◆ Work item: Retype the listing that follows, leaving nothing out.
** Opening Supplied material block **
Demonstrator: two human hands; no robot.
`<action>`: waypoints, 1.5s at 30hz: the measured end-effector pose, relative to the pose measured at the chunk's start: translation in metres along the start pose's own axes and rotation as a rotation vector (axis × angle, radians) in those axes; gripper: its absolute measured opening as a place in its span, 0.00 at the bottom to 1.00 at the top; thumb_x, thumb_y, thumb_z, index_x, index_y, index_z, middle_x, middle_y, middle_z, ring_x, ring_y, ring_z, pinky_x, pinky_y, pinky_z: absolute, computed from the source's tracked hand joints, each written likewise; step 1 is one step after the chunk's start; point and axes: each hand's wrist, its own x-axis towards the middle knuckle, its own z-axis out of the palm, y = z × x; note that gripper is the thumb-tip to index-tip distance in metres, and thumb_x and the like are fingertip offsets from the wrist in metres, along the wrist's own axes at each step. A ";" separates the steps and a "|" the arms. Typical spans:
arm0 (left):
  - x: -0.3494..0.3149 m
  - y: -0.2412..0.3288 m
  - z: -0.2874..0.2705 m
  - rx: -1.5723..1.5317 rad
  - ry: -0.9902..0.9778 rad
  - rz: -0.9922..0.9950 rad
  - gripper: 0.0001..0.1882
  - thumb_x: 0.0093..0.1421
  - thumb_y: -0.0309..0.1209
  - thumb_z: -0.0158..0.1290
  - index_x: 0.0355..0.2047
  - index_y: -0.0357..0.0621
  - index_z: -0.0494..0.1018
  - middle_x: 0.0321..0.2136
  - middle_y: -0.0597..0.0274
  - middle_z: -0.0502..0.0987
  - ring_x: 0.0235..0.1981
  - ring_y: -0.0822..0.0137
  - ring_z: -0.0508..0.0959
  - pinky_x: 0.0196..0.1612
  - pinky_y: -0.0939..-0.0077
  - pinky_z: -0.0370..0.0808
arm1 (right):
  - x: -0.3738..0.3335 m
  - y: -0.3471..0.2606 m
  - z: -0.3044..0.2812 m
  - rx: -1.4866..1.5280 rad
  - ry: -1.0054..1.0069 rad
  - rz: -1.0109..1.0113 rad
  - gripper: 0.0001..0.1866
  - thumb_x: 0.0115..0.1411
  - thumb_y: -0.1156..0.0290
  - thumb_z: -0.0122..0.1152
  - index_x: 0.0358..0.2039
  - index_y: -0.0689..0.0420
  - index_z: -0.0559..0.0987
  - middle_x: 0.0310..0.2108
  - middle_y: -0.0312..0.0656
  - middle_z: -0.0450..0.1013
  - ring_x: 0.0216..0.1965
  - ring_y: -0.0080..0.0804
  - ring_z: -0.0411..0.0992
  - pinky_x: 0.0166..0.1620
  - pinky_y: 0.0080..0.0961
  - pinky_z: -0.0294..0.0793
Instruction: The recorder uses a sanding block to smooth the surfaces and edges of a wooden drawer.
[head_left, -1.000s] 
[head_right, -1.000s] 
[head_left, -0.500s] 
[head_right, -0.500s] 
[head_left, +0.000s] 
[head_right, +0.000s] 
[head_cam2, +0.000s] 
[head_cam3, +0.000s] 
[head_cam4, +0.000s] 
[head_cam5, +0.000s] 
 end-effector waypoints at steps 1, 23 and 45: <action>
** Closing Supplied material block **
◆ Solved problem:
Demonstrator: two human hands; no robot.
`<action>`: waypoints, 1.5s at 30hz: the measured end-effector pose, relative to the pose measured at the chunk's start: translation in metres along the start pose's own axes and rotation as a rotation vector (axis × angle, radians) in those axes; gripper: its absolute measured opening as a place in its span, 0.00 at the bottom to 1.00 at the top; thumb_x, thumb_y, thumb_z, index_x, index_y, index_z, middle_x, middle_y, middle_z, ring_x, ring_y, ring_z, pinky_x, pinky_y, pinky_z: absolute, computed from the source's tracked hand joints, each written likewise; step 1 is one step after the chunk's start; point and axes: each hand's wrist, its own x-axis towards the middle knuckle, its own z-axis out of the palm, y = z × x; note that gripper is the thumb-tip to index-tip distance in metres, and thumb_x and the like are fingertip offsets from the wrist in metres, along the wrist's own axes at each step. A ";" separates the steps and a "|" the arms. Typical spans:
arm0 (left):
  - x: -0.3494..0.3149 m
  - y: -0.2412..0.3288 m
  - z: -0.2874..0.2705 m
  - rx: -1.5723..1.5317 rad
  - ry: -0.9902..0.9778 rad
  - rz: -0.9922..0.9950 rad
  - gripper: 0.0001..0.1882
  - thumb_x: 0.0093..0.1421
  - thumb_y: -0.0309..0.1209
  - thumb_z: -0.0158..0.1290
  - index_x: 0.0355..0.2047
  - index_y: -0.0357..0.0621
  - index_z: -0.0494..0.1018
  - middle_x: 0.0321..0.2136
  - middle_y: -0.0597..0.0274
  - middle_z: -0.0502..0.0987
  - ring_x: 0.0235..0.1981
  - ring_y: -0.0822..0.0137
  - ring_z: -0.0508..0.0959
  - pinky_x: 0.0196..0.1612
  - pinky_y: -0.0939..-0.0077
  - pinky_z: -0.0370..0.0808
arm1 (right):
  - x: -0.3738..0.3335 m
  - y: -0.3471..0.2606 m
  - z: -0.3044..0.2812 m
  - rx: -1.4866..1.5280 rad
  - ry: -1.0054..1.0069 rad
  - rz: -1.0109..1.0113 rad
  - gripper: 0.0001..0.1866
  - thumb_x: 0.0115..0.1411
  - thumb_y: -0.1156..0.0290
  - thumb_z: -0.0122..0.1152
  - index_x: 0.0358..0.2039
  - index_y: -0.0689..0.0420
  - index_z: -0.0559..0.0987
  - middle_x: 0.0310..0.2108
  - middle_y: -0.0312..0.0656
  - middle_z: -0.0450..0.1013
  - ring_x: 0.0216..0.1965
  - ring_y: -0.0080..0.0804
  - ring_z: -0.0411..0.0992
  - pinky_x: 0.0166..0.1620
  - pinky_y: 0.0080..0.0961
  - pinky_z: -0.0294..0.0793
Instruction: The recorder uses a sanding block to smooth the surfaces and edges of a wooden drawer.
[head_left, -1.000s] 
[head_right, -1.000s] 
[head_left, -0.500s] 
[head_right, -0.500s] 
[head_left, +0.000s] 
[head_right, +0.000s] 
[head_cam2, +0.000s] 
[head_cam3, +0.000s] 
[head_cam4, +0.000s] 
[head_cam5, +0.000s] 
 end-effector waypoints at steps 1, 23 and 45: <action>

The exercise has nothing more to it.